Proteins are complex macromolecules whose structure informs their function and regulation in difficult to predict ways. Understanding their shape, dynamics, and regulation all pose major challenges in terms of collecting, analyzing, and interpreting data. In my dissertation I describe two contributions to data analysis for determining the structure and dynamics of proteins using novel approaches, as well as experimental work querying the function of an enzyme with a particularly recalcitrant substrate.
In the first chapter of this dissertation, I develop a tool, EMRinger, for the emerging field of high resolution electron microscopy that takes advantage of prior physical information about model geometry to more effectively determine if the model is built correctly into the map. This work adapted the tool Ringer, which had been previously developed in the Alber lab, in order to identify the dihedral angle for side chains with the greatest density, and confirm that the distribution of those peak positions does not violate the constraints of side chain dihedral angles to rotameric positions. This approach allows for orthogonal validation of backbone position in density (using the side chain density as a “lever”), which generally improves with refinement and is among the most sensitive model-in-map validation tools available for high resolution electron microscopy.
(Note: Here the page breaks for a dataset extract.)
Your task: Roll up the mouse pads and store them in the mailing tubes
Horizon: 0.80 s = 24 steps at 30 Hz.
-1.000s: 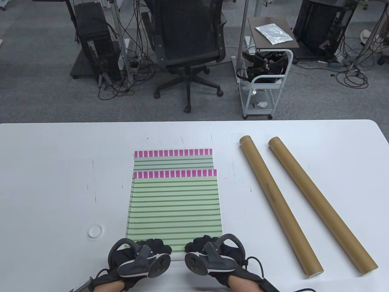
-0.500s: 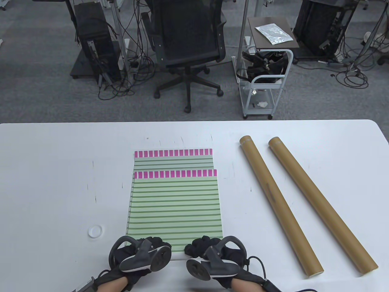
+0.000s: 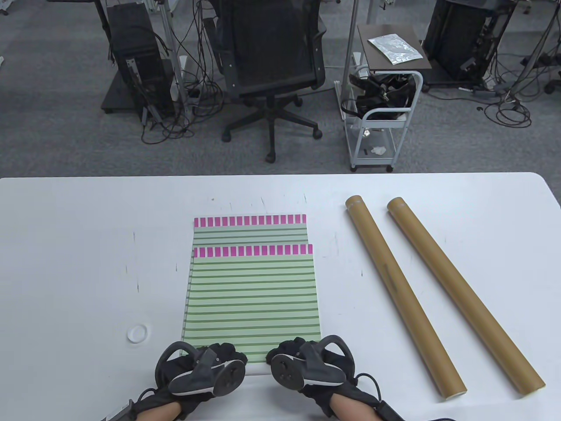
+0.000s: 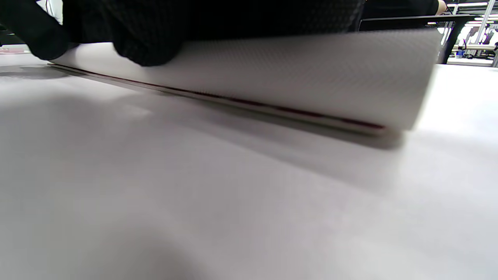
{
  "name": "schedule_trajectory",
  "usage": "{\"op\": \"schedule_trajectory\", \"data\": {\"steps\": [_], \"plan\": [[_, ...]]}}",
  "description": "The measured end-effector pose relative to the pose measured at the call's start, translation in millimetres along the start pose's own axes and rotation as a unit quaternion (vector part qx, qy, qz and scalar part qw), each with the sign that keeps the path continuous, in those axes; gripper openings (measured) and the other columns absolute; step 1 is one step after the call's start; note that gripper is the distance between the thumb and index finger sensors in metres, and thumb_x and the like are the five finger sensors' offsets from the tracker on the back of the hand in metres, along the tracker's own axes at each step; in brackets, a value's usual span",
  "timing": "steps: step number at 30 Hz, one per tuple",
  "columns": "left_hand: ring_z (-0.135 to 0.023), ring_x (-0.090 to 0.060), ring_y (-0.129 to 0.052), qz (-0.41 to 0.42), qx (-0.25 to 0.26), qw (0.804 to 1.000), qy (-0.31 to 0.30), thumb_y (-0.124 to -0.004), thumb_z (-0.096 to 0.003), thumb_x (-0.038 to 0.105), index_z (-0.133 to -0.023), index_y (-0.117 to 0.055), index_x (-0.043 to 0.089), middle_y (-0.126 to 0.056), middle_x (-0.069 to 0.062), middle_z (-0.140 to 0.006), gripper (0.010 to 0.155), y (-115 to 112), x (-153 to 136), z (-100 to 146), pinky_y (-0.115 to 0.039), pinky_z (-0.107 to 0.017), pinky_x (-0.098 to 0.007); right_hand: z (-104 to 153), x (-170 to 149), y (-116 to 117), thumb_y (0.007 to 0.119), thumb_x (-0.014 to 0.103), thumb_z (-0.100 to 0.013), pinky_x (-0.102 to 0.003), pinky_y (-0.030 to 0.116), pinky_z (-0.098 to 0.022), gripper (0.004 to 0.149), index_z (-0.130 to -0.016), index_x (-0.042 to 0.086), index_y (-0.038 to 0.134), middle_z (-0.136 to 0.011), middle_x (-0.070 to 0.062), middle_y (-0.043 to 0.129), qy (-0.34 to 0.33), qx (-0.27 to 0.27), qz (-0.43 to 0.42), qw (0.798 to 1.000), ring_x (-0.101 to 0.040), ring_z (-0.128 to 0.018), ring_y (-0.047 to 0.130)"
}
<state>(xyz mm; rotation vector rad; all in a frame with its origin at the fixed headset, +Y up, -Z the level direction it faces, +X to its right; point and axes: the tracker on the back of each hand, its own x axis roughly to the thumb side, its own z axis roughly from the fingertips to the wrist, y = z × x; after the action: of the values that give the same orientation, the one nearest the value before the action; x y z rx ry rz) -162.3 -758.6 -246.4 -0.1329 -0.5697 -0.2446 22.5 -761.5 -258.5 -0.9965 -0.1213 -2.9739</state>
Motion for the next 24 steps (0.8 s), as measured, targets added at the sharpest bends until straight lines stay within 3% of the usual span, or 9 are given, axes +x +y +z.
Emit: {"op": "schedule_trajectory", "data": {"steps": [5,17,20,24], "plan": [[-0.065,-0.015,-0.095,-0.048,0.024,0.998,0.016,-0.078,-0.0387,0.048,-0.087,-0.076,0.037,-0.088,0.009,-0.081,0.050,3.2,7.8,0.3,-0.087,-0.045,-0.021,1.5,0.7,-0.3,0.075,0.033,-0.046,-0.038,0.076,-0.056,0.045,-0.090,0.029,0.069,-0.088,0.001,0.080,0.003,0.000,0.002,1.000,-0.023,-0.069,0.086],[-0.065,-0.013,-0.096,0.027,0.007,0.999,0.045,-0.071,-0.0408,0.045,-0.086,-0.076,0.037,-0.090,0.011,-0.079,0.047,-1.0,-7.4,-5.9,-0.086,-0.049,-0.022,7.6,9.8,-5.6,0.077,0.035,-0.045,-0.038,0.077,-0.056,0.047,-0.091,0.028,0.071,-0.086,0.000,0.081,-0.026,-0.026,0.108,0.994,-0.022,-0.069,0.087],[-0.065,-0.013,-0.096,0.028,0.003,0.999,0.042,-0.071,-0.0412,0.046,-0.086,-0.075,0.037,-0.090,0.011,-0.079,0.045,-0.6,-7.9,-6.1,-0.086,-0.048,-0.022,5.6,6.3,-5.9,0.076,0.034,-0.046,-0.037,0.078,-0.055,0.045,-0.090,0.028,0.073,-0.086,0.000,0.083,-0.023,-0.023,0.086,0.996,-0.022,-0.067,0.088],[-0.066,-0.014,-0.098,-0.027,0.030,0.999,0.024,-0.074,-0.0416,0.047,-0.091,-0.061,0.043,-0.070,0.005,-0.095,0.051,2.2,2.4,1.2,-0.090,-0.047,-0.021,3.1,2.9,-4.9,0.075,0.032,-0.046,-0.038,0.078,-0.054,0.043,-0.089,0.028,0.075,-0.084,-0.001,0.085,-0.015,-0.020,0.057,0.998,-0.023,-0.067,0.089]]}}
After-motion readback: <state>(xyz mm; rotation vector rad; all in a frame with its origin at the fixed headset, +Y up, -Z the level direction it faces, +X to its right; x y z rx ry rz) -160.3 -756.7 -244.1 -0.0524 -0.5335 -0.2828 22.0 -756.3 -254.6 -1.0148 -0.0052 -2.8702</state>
In the second chapter, I present progress on applying temperature jumps to folded proteins to quantify kinetics of the intrinsic motions in proteins that impact their function and regulation. Using a pulsed infrared laser, we raise the temperature of a protein solution in nanoseconds, and follow the progression of the structure of the protein using solution x-ray scattering. As the protein changes temperature, the conformational equilibrium of the protein shifts as higher energy states become more accessible. By following this progress over the nanoseconds, microseconds and milliseconds following the heating pulse, we are able to reconstruct the relaxation of the protein into its new comformational equilibrium. With this information, we can gain kinetic information about the conformational landscapes of our sample, and using mutations we correlate the rates we observe with existing structural models of dynamics that have been characterized by x-ray crystallography.
In the third chapter, I investigate the mechanics of Acidic Mammalian Chitinase, which has the role of breaking down the recalcitrant polysaccharide chitin in the stomach and lungs of mammals. Mutations to acidic mammalian chitinase have previously been identified that lead to either protection against allergic asthma, and previous work has determined that these mutations lead to an increase in the activity of the enzyme. In order to better determine how these mutations affect activity, I developed new methods to assay chitinase activity. I use these methods to characterize the effects of the asthma-associated mutations, as well as investigating the role of the individual domains of acidic mammalian chitinase in degrading crystalline chitin and the differences in behavior of acidic mammalian chitinase and the other chitinase expressed in mammals, chitotriosidase. Additionally, I attempt to engineer hyperactive chitinases, and show that direct evolution based on screening with traditional fluorogenic oligomer substrates does not necessarily lead effectively to enzymes which are hyperactive against complex substrate, emphasizing the need for sensitive and high throughput methods to quantify degradation of crystalline chitin.